A manager’s job is to forecast and ensure that the future goes according to plan. Planning is fundamental to human beings and deeply rooted as part of a survival skill. We need to be able to predict the future to ensure our safety, and our safety depends on how much we can depend on those around us.
Depending on someone means that we can predict what they will do in a particular situation, it’s as fundamental as that.
This aspect of trust – predictability – is profoundly important to us as individuals and organisations. In order to trust someone, one needs to be able to predict their responses in a number of situations. When we trust someone, we feel an emotion, we don’t feel let down when someone acts as we have predicted, and thus we can trust them to fit in with our need to predict their behaviour.
The more people whose behaviour we can predict (or rely on) the safer we are likely to feel. If we surround ourselves with people whose behaviour we can predict, (trust) the safer we feel. Not everyone knows how to gain trust. When someone does not act according to our predictions, we tend to mistrust them and this powerful emotion is likely to affect our relationship, often so much so that we feel we can no longer have a relationship with someone whose behaviour we cannot predict.
There are aspects to trust. Trust means sharing something with someone when you do know enough about them to warrant it, nor do you have enough knowledge of them to know their intent and the things they are offering to you.
This might mean that what you are getting in exchange does not match the value of what you have given but you rely on them to make it up in some way later. This exchange might be in information or some other currency but the expectation is that it will be repaid at some other time in some way.
This delayed reciprocity is an expectation of repayment and often causes conflict because it is often unspoken and unquantified and the repayment time is unspecified.
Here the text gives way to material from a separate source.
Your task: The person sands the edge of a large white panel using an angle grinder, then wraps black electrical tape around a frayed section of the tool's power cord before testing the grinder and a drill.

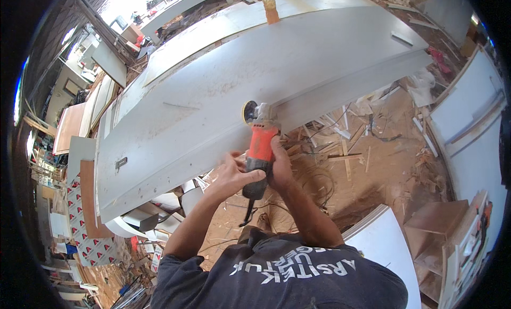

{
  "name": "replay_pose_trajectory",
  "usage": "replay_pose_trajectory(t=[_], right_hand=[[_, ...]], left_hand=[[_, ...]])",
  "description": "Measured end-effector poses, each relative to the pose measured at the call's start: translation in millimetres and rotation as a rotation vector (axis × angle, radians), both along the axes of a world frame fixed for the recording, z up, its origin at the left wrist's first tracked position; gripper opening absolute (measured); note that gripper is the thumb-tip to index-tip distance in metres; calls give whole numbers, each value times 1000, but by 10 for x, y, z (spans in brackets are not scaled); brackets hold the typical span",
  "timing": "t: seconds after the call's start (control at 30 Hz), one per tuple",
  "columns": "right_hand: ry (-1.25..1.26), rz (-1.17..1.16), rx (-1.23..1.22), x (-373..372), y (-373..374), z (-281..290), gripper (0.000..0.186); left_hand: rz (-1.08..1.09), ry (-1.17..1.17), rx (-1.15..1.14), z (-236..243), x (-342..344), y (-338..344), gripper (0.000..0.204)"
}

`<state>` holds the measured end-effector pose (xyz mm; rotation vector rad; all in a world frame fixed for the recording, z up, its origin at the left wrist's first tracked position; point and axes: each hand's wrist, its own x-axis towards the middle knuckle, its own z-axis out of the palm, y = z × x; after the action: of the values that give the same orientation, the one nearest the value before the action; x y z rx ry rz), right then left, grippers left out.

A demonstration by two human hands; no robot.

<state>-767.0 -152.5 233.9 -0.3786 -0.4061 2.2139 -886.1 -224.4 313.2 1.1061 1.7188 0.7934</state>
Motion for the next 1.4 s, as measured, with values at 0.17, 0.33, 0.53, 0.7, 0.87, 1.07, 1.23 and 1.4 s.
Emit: replay_pose_trajectory(t=[0.17, 0.33, 0.53, 0.7, 0.87, 1.07, 1.23, 1.4], right_hand=[[-42, -33, 272, 267, 70, 307, 60], [-114, -112, 328, 332, 5, 505, 59], [-200, -188, 242, 371, -98, 615, 57], [-185, -141, 232, 412, -2, 525, 60], [-128, -122, 212, 366, -45, 482, 57], [-217, -189, 272, 345, -54, 393, 59], [-170, -187, 181, 317, 2, 396, 62], [-204, -266, 159, 388, 54, 385, 49]], left_hand=[[-227, -160, -52, 313, 238, -44, 47], [-300, -295, 77, 58, 219, -61, 44], [-393, -199, 33, 96, 207, -50, 39], [-343, -336, 106, -9, 252, -70, 31], [-313, -410, 55, -110, 130, -39, 43], [-385, -336, 96, -115, 194, -71, 30], [-402, -271, 59, -158, 154, -33, 34], [-468, -258, 144, -91, 205, 32, 40]])
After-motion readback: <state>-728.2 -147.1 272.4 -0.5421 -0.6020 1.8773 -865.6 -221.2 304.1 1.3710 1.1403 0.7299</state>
Trust is also about feeling that you can expose a vulnerability or shortcoming in the expectation it will not be used against you. This feeling of psychological safety allows owning up to a mistake, taking responsibility for errors. These are all aspects of vulnerability that enable people and organisations to make amends and repair relationships.
Trust, at one level, can be determined in what seems to be quite simplistic behavioural terms. We determine trustworthiness based on what we see or do not see, hear or do not hear a person doing or saying, consistently.
We can add to this by asking other people for their views to add to our own evidence and based on this, we feel the emotion of trust.
Trusting in someone to do a job may not be as complex as trusting someone to look after our children where the stakes are personal and considerably higher with potentially devastating consequences if we are unable to predict behaviour.
The well known Trust Equation seeks to identify the component parts of Trust and is presented as T=C+R+ I S Where: T = Trustworthiness. C = Credibility (can they do what they say they will?) R = Reliability (will they do what they say they will?) I = Intimacy (do I feel comfortable with them?) S = Self-orientation (do they care?).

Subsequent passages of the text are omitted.